(The Center Square) — New York City’s homeless population has grown by nearly 18% in the past year despite Mayor Eric Adams’s efforts to reduce the number of people living on the streets.
A new report by the New York City Department of Homeless Services says a Jan. 24 survey counted 4,042 individuals sleeping on the Big Apple’s streets or in subways stations, an increase from 3,439 in the previous year.
The increase comes as the city’s homeless population has been compounded by a surge of asylum seekers arriving from the U.S.-Mexico border over the past year, pushing the city’s homeless shelter system to the brink.
As of Wednesday, the city was providing shelter to more than 81,000 individuals, according to a daily count by the city’s homeless agency.
But the rise in people sleeping on the streets comes despite Adams’ push to tackle the homeless crisis with stepped-up enforcement, sweeps of encampments and city outreach.
In a statement, NYC’s Social Services Commissioner Molly Wasow Park boasted that the city’s “intensified outreach efforts, bold solutions, and vital investments in specialized beds” has helped New York City maintain “one of the lowest rates of unsheltered homelessness of any other major U.S. city.”

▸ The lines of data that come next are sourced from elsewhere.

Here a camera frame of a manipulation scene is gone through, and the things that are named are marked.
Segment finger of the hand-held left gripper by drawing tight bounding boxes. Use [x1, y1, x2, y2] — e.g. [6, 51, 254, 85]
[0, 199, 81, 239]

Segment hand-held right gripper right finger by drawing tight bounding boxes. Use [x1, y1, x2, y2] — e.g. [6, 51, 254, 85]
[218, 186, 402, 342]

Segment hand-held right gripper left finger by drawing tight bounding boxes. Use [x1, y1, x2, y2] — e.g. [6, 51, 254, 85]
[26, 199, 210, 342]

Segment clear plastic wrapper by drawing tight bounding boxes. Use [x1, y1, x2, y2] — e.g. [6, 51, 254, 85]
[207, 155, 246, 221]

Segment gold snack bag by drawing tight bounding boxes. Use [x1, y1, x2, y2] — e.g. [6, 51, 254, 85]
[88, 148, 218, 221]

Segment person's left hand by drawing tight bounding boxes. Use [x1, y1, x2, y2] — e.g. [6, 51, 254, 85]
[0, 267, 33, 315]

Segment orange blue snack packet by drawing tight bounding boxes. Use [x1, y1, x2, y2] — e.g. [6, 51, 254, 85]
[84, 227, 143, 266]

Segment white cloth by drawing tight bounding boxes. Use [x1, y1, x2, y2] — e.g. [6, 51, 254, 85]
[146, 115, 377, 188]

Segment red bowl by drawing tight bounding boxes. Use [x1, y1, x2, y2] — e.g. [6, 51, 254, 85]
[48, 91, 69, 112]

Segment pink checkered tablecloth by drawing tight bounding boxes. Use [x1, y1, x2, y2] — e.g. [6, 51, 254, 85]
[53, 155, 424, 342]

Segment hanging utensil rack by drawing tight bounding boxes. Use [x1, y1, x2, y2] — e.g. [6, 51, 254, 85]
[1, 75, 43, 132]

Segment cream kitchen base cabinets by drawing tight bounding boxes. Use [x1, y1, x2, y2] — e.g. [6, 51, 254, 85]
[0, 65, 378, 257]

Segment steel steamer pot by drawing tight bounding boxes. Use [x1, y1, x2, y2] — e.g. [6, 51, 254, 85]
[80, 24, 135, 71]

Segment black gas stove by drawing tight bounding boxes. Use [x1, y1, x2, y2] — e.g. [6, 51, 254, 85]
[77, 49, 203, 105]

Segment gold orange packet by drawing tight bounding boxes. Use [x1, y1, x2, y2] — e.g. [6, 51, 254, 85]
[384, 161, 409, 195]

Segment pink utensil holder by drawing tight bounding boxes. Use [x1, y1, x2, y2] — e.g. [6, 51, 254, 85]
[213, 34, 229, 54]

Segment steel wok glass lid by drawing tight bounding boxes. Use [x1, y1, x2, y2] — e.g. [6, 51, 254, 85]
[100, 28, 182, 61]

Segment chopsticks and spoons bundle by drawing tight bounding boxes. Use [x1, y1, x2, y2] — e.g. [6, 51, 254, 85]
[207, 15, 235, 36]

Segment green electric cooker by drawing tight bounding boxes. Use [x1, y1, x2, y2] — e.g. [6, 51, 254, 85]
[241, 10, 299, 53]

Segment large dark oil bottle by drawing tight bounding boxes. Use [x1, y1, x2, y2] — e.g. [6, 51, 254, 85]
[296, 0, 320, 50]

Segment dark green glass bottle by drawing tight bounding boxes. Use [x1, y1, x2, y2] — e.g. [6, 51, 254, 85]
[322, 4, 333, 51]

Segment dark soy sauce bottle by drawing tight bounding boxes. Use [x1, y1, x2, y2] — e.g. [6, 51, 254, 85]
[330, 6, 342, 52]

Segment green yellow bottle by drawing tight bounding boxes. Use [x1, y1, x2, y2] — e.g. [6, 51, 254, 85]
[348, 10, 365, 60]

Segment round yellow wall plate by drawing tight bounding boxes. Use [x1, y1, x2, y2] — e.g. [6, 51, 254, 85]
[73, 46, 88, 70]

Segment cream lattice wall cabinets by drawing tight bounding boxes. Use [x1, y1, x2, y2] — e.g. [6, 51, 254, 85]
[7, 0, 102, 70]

“Over this past year, our agency has responded to a massive humanitarian crisis while ensuring that we are effectively delivering on our mission to address homelessness in New York City,” she said in a statement.
The agency touted “unprecedented investments” to expand the number of shelter beds and outreach services for New Yorkers experiencing homelessness.
But a report by City Comptroller Brad Lander’s office last month found that Adams’ sweeps of homeless encampment sites between March and November 2022 “completely failed” to meet their primary goal of connecting homeless individuals with services.
Of the 2,308 people who were “forcibly” removed during the sweeps, only 90 people stayed in a shelter for more than one day, according to the audit.
As of Jan. 23, 2023, only 47 people remained in a shelter, and only three secured permanent housing, the report noted.
The report pointed out that of nearly 100 locations city officials swept in 2022, homeless people had rebuilt some form of encampment at 31 sites, they said.
A June report by the Coalition for the Homeless ripped Adams and Gov. Kathy Hochul for “poor planning, misguided strategies, insufficient investment in permanent affordable housing, and bureaucratic ineptitude,” which have “left the city ill-prepared to manage the recent influx of new arrivals.”
The report gave New York City “F” grades for supporting unsheltered New Yorkers and helping them find permanent housing, while the state got an “F” for ensuring adequate capacity in the homeless shelter system.
“Until the mayor and governor get serious about creating enough new affordable housing specifically for those who need it most, New York will continue lurching from one crisis to the next, at a terrible human cost,” Dave Giffen, executive director at the Coalition for the Homeless, wrote in the report.
“The city would have had far more capacity to manage the current influx of new arrivals had there been serious efforts to help homeless New Yorkers transition into permanent housing.”